I'd like an exact copy of only the lines from the start of the listing below through the line that holds "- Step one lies". Please keep the pictures out.

-- PROVIDED MATERIAL follows --

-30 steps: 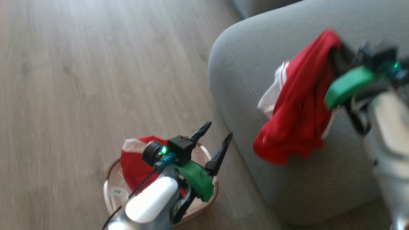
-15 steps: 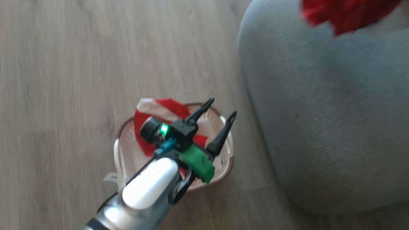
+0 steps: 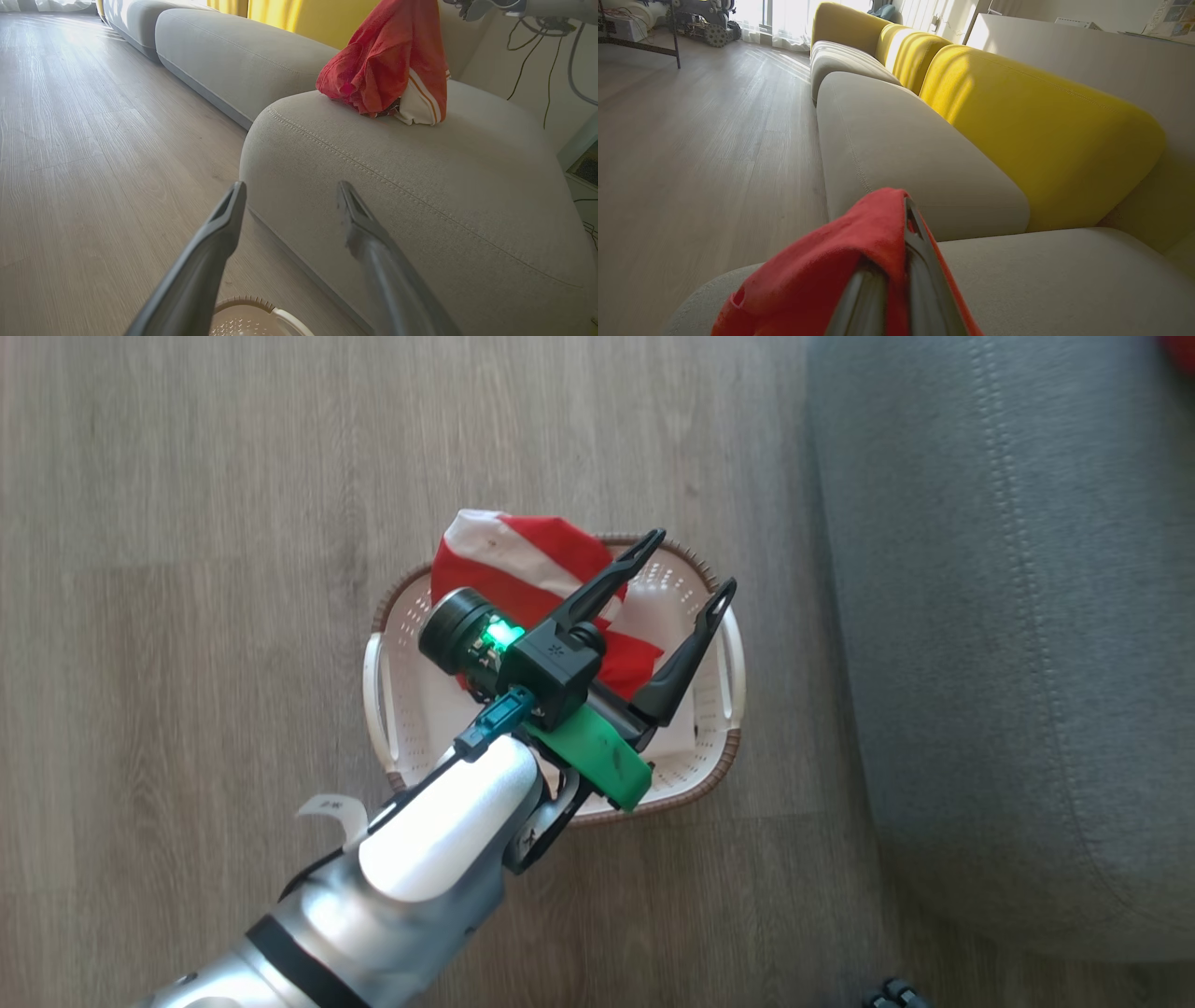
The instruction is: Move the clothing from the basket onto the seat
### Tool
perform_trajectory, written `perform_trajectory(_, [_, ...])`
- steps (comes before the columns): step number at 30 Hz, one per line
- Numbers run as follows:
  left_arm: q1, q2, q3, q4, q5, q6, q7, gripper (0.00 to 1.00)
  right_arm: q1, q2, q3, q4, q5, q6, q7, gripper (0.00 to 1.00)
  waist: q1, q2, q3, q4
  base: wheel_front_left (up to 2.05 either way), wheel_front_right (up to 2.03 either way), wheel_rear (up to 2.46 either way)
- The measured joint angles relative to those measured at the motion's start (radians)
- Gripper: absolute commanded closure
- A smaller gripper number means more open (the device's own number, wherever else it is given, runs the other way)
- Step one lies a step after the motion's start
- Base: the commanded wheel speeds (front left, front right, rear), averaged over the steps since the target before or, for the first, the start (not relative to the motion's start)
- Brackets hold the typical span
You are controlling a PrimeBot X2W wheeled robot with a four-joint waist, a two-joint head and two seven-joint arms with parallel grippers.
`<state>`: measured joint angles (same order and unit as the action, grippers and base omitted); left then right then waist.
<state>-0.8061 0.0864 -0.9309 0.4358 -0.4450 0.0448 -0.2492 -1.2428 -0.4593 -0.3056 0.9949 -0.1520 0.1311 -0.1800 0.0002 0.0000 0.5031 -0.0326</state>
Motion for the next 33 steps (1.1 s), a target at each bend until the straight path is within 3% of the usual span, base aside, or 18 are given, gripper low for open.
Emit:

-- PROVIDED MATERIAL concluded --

▶ RESPONSE TO THE EXERCISE:
-30 steps: 
-15 steps: 
+0 steps: 
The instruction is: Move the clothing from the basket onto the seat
### Tool
perform_trajectory, written `perform_trajectory(_, [_, ...])`
- steps (comes before the columns): step number at 30 Hz, one per line
- Numbers run as follows:
  left_arm: q1, q2, q3, q4, q5, q6, q7, gripper (0.00 to 1.00)
  right_arm: q1, q2, q3, q4, q5, q6, q7, gripper (0.00 to 1.00)
  waist: q1, q2, q3, q4
  base: wheel_front_left (up to 2.05 either way), wheel_front_right (up to 2.03 either way), wheel_rear (up to 2.46 either way)
- The measured joint angles relative to those measured at the motion's start (radians)
- Gripper: absolute commanded closure
- A smaller gripper number means more open (the device's own number, wherever else it is given, runs the other way)
- Step one lies a step after the motion's start

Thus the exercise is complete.